• ABOUT THIS EXERCISE:
Please give the lines below again exactly as they stand, from the one that contains "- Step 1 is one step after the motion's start" up to and including the one that contains "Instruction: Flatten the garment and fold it", leaving all pictures out.

(DATA SHOWN begins)

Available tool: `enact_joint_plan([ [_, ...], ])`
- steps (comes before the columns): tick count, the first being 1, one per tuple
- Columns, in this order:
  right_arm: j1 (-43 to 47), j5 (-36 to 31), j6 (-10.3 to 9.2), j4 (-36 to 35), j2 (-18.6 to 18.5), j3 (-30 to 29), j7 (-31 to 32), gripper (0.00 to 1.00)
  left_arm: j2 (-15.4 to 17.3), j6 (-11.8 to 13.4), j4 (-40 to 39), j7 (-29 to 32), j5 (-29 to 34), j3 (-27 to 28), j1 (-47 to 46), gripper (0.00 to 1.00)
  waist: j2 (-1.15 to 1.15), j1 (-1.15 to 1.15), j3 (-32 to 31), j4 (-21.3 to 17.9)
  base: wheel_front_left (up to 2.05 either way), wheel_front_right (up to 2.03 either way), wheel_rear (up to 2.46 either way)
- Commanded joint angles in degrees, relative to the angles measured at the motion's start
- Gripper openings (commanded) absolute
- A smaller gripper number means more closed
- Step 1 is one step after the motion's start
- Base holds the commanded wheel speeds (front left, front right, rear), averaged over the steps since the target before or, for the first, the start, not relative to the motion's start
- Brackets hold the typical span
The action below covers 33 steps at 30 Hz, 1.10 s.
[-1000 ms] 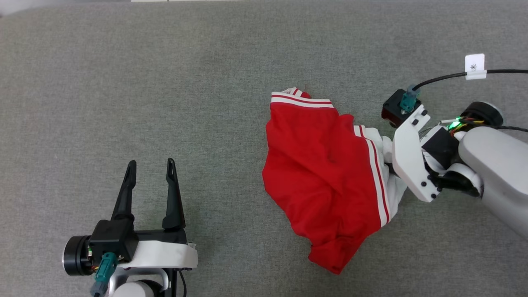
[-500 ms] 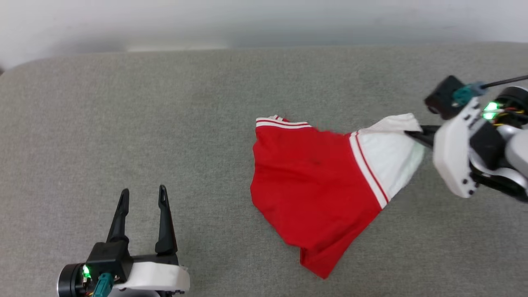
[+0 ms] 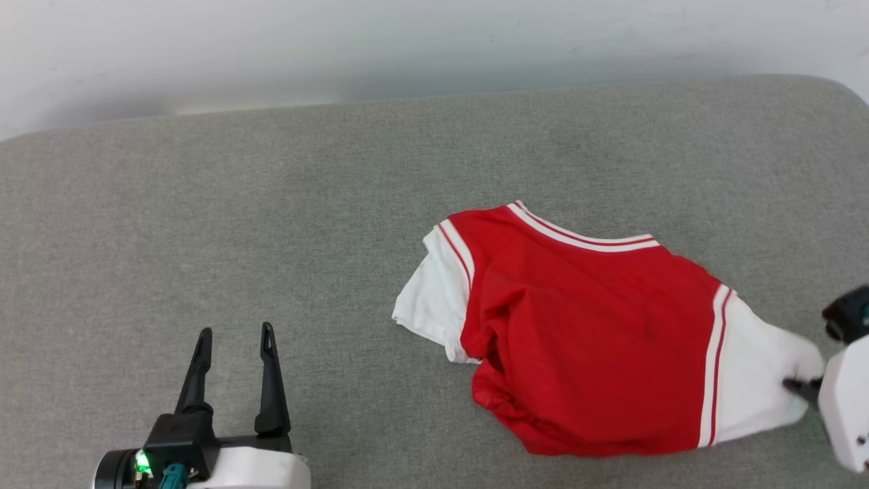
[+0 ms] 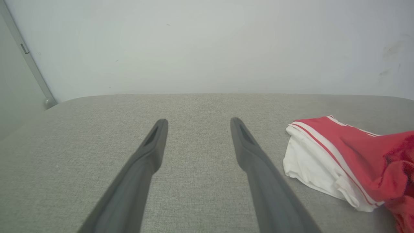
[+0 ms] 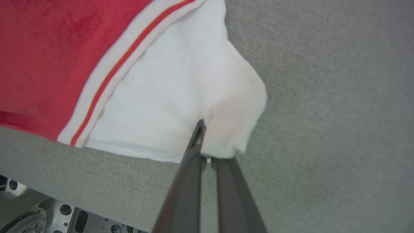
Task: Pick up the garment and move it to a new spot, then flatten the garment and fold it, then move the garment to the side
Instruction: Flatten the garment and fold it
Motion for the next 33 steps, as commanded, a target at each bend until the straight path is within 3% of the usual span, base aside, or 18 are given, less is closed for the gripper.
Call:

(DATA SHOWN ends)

• RESPONSE:
- Step 1 is one step after the motion's start
- Base holds the commanded wheel speeds (front left, front right, rear), averaged over the steps since the target before or, for the first, the start, not relative to the motion's start
- Brackets hold the typical span
The action below covers 33 steps at 30 Hz, 1.10 s.
[-1000 ms] 
[-500 ms] 
[+0 ms] 
[+0 ms] 
[+0 ms] 
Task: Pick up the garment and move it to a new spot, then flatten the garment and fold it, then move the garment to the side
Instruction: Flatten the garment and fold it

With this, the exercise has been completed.